Instructions for the task => Pull out all lines from the listing below in which the word "grippers" appears.

Records supplied =>
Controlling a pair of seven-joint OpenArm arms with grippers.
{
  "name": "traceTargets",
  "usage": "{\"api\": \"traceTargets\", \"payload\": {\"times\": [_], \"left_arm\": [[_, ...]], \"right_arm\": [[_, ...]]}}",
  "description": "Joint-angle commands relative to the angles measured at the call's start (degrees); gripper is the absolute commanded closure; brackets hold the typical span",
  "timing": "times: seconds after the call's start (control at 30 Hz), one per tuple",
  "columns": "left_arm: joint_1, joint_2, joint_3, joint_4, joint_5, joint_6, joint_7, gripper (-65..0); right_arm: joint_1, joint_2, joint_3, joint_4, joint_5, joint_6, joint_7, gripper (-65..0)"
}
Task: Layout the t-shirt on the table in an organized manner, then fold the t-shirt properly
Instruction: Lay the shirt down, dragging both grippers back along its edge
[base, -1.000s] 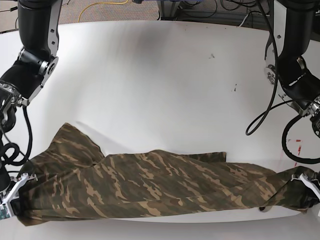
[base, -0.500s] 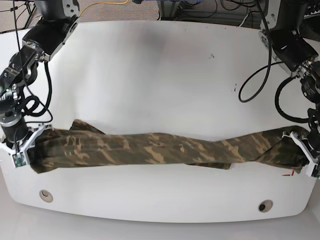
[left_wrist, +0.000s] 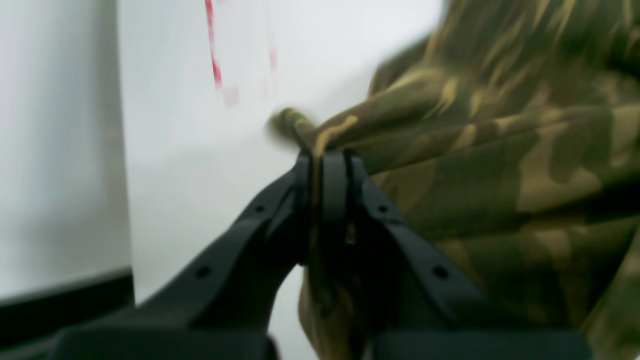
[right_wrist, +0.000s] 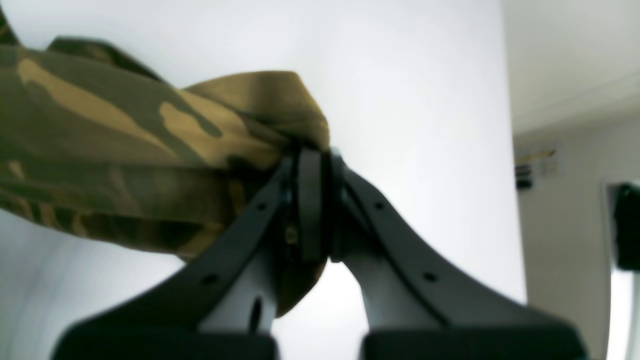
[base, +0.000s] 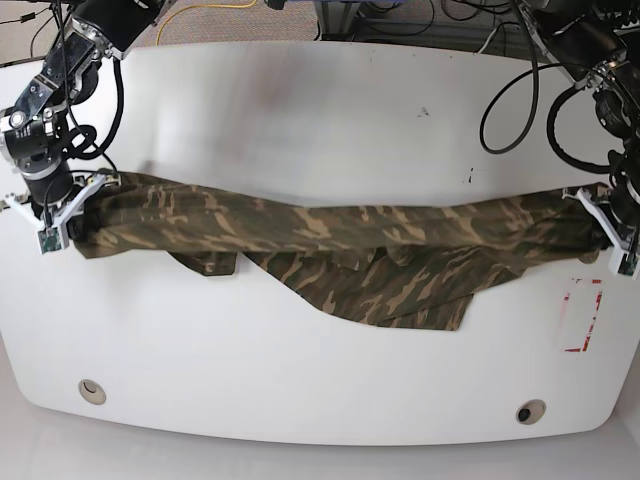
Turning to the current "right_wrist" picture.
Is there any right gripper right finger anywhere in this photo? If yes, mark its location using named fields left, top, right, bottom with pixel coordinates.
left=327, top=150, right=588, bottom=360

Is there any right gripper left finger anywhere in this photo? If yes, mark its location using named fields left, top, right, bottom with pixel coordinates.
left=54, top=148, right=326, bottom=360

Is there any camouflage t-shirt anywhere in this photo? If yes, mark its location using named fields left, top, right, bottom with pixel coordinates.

Response box =>
Controlling a pair of seven-joint OpenArm arms with grippers.
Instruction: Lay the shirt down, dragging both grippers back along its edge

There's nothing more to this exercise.